[What this task involves] The required output is the stretch from the line containing "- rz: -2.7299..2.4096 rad" through the line containing "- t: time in" in the records below, unaltered and with no pictures.
---------------
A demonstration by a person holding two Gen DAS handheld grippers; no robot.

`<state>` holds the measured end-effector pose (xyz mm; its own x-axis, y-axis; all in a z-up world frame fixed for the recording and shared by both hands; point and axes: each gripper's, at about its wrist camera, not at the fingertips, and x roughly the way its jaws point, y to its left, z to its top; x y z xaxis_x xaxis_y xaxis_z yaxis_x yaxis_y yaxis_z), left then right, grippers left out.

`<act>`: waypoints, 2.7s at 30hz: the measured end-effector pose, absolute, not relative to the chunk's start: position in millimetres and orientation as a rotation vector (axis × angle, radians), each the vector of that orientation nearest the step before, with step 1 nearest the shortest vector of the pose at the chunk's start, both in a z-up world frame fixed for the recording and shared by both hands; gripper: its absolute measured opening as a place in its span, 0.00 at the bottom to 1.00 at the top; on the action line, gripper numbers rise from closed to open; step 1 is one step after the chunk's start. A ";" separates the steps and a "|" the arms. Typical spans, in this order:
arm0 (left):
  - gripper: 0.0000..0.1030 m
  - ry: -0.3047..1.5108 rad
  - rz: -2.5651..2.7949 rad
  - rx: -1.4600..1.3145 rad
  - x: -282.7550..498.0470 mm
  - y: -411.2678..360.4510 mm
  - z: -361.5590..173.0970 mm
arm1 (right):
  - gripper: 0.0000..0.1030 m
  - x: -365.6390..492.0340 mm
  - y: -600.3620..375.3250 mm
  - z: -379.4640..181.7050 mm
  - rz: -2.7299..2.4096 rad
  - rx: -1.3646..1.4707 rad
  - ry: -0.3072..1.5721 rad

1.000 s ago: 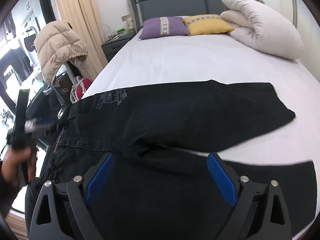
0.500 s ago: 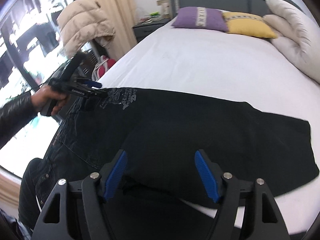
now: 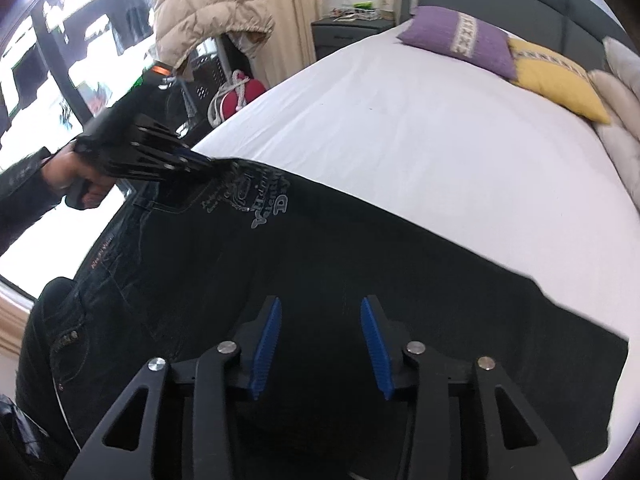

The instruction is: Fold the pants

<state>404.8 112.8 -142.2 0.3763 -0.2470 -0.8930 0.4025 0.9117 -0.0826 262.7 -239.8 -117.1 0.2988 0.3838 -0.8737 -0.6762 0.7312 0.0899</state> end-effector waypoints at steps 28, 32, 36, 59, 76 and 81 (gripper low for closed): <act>0.07 0.872 -0.407 0.216 280.4 86.8 -103.9 | 0.06 333.1 -157.5 -140.9 0.833 -0.616 1.163; 0.07 0.867 -0.401 0.180 268.9 87.2 -98.7 | 0.05 322.8 -166.0 -133.4 0.809 -0.470 1.152; 0.07 0.861 -0.396 0.151 255.4 86.9 -93.7 | 0.05 309.5 -159.9 -132.8 0.792 -0.278 1.153; 0.06 1.001 -0.583 0.263 38.1 45.2 -114.6 | 0.04 24.6 -167.4 -133.3 0.841 -1.072 0.968; 0.03 1.058 -0.658 0.301 -45.1 23.9 -126.5 | 0.04 -52.5 -157.1 -151.4 0.826 -1.354 0.913; 0.03 1.058 -0.650 0.323 -38.7 20.1 -121.2 | 0.04 -65.4 -158.0 -164.2 0.808 -1.392 0.908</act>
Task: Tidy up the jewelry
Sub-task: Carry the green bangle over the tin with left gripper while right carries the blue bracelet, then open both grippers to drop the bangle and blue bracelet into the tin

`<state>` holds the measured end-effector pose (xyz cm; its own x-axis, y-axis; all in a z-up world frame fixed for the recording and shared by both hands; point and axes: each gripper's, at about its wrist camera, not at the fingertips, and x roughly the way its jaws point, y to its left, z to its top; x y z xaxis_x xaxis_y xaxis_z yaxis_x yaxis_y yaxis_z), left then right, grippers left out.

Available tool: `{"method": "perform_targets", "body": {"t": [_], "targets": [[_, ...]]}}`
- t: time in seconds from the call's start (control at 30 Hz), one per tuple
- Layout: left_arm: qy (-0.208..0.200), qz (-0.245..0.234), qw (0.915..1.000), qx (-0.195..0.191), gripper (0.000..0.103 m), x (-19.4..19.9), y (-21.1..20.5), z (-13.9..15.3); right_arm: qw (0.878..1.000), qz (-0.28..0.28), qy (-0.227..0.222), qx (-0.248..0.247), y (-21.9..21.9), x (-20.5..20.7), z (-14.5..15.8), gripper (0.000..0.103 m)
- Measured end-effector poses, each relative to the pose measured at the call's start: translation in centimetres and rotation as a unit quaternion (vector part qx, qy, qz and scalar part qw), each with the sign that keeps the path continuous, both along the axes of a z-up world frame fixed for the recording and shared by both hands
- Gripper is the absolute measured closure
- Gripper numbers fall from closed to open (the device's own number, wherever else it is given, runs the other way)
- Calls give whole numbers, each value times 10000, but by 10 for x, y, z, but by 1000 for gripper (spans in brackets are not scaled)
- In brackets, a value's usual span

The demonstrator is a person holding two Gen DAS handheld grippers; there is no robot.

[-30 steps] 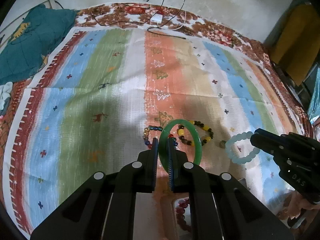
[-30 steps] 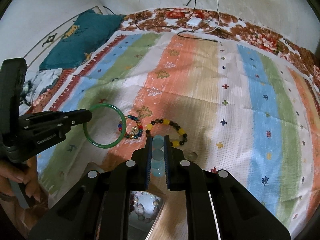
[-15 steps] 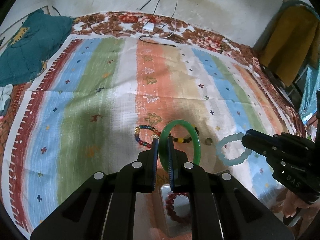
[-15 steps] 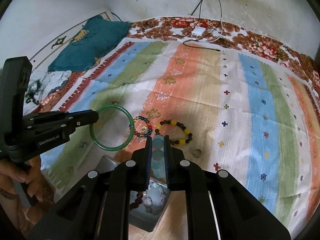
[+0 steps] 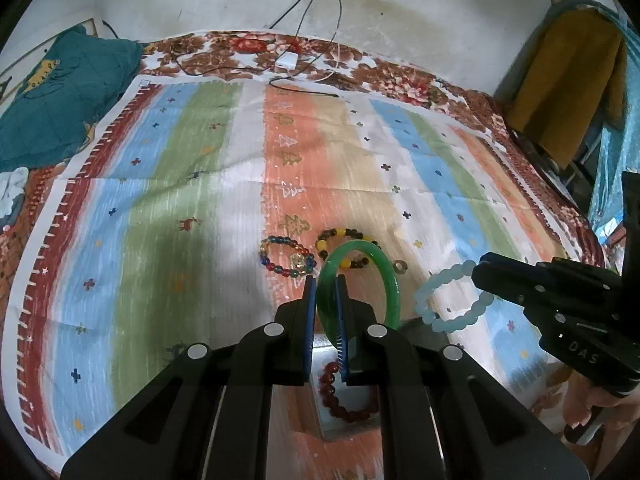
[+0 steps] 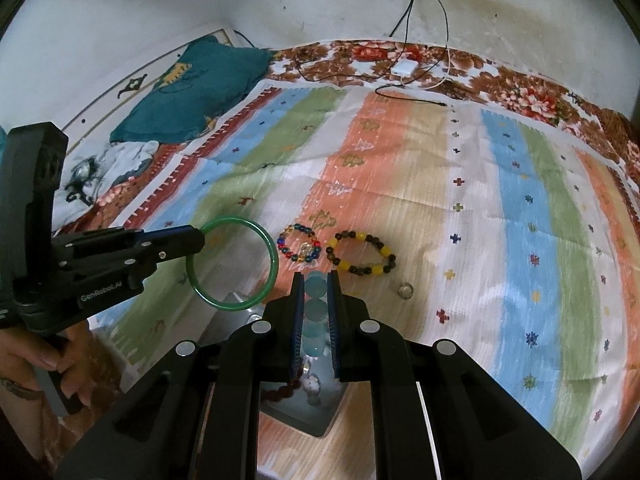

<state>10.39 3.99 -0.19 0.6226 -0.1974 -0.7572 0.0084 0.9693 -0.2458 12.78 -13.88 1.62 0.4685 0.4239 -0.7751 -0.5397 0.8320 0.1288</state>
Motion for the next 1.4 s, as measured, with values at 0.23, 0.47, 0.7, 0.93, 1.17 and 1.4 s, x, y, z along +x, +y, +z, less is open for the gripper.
{"method": "perform_targets", "body": {"t": [0.23, 0.47, 0.7, 0.93, 1.17, 1.4], "targets": [[-22, 2, 10000, -2, 95, -11, -2, -1, 9999, 113, 12, 6, 0, -13, 0, 91], [-17, -4, 10000, 7, 94, -16, -4, -3, 9999, 141, 61, -14, 0, -21, -3, 91], [26, -3, 10000, -18, 94, -27, -6, -8, 9998, 160, 117, -17, -3, -28, -8, 91], [556, -99, 9983, -145, 70, -25, -11, -24, 9994, 221, 267, -49, -3, -34, -13, 81], [503, 256, 9979, -305, 58, -20, 7, -23, 9996, -3, 245, -110, -7, -27, -14, 56], [571, 326, 9977, -192, 49, -6, 9, -26, 9991, -273, 322, -77, -14, -7, -17, 49]]}}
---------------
[Solution to this exercise]
  - rz: -2.7299..2.4096 rad
  - rx: -1.3646..1.4707 rad
  - ry: -0.3072..1.5721 rad

1.000 s ago: 
0.500 s ago: 
now: 

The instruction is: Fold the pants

<state>404.8 112.8 -142.2 0.3763 -0.2470 -0.8930 0.4025 0.9117 -0.0826 262.7 -239.8 -117.1 0.2988 0.3838 -0.8737 -0.6762 0.7312 0.0899</state> end-effector waypoints at steps 28, 32, 36, 59, 76 and 81 (gripper low for closed): <act>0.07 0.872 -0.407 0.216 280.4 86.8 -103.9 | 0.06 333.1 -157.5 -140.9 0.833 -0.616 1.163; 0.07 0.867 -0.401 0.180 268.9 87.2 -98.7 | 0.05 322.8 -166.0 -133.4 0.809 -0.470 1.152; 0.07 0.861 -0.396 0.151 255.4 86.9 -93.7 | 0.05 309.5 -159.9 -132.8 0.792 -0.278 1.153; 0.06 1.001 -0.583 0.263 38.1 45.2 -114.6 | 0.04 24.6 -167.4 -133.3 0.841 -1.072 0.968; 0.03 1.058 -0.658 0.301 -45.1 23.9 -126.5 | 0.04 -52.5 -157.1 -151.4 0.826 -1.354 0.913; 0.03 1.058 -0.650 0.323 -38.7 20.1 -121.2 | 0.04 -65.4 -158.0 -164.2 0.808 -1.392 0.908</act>
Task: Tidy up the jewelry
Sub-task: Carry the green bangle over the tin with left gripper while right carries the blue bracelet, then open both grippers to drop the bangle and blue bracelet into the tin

`<state>` holds the measured end-effector pose (xyz cm; its own x-axis, y-axis; all in a z-up world frame fixed for the recording and shared by both hands; point and axes: each gripper's, at about its wrist camera, not at the fingertips, and x roughly the way its jaws point, y to its left, z to its top; x y z xaxis_x xaxis_y xaxis_z yaxis_x yaxis_y yaxis_z), left then right, grippers left out.

Available tool: `{"method": "perform_targets", "body": {"t": [_], "targets": [[_, ...]]}}`
- t: time in seconds from the call's start (control at 30 Hz), one per tuple

Nothing else is needed to complete the answer.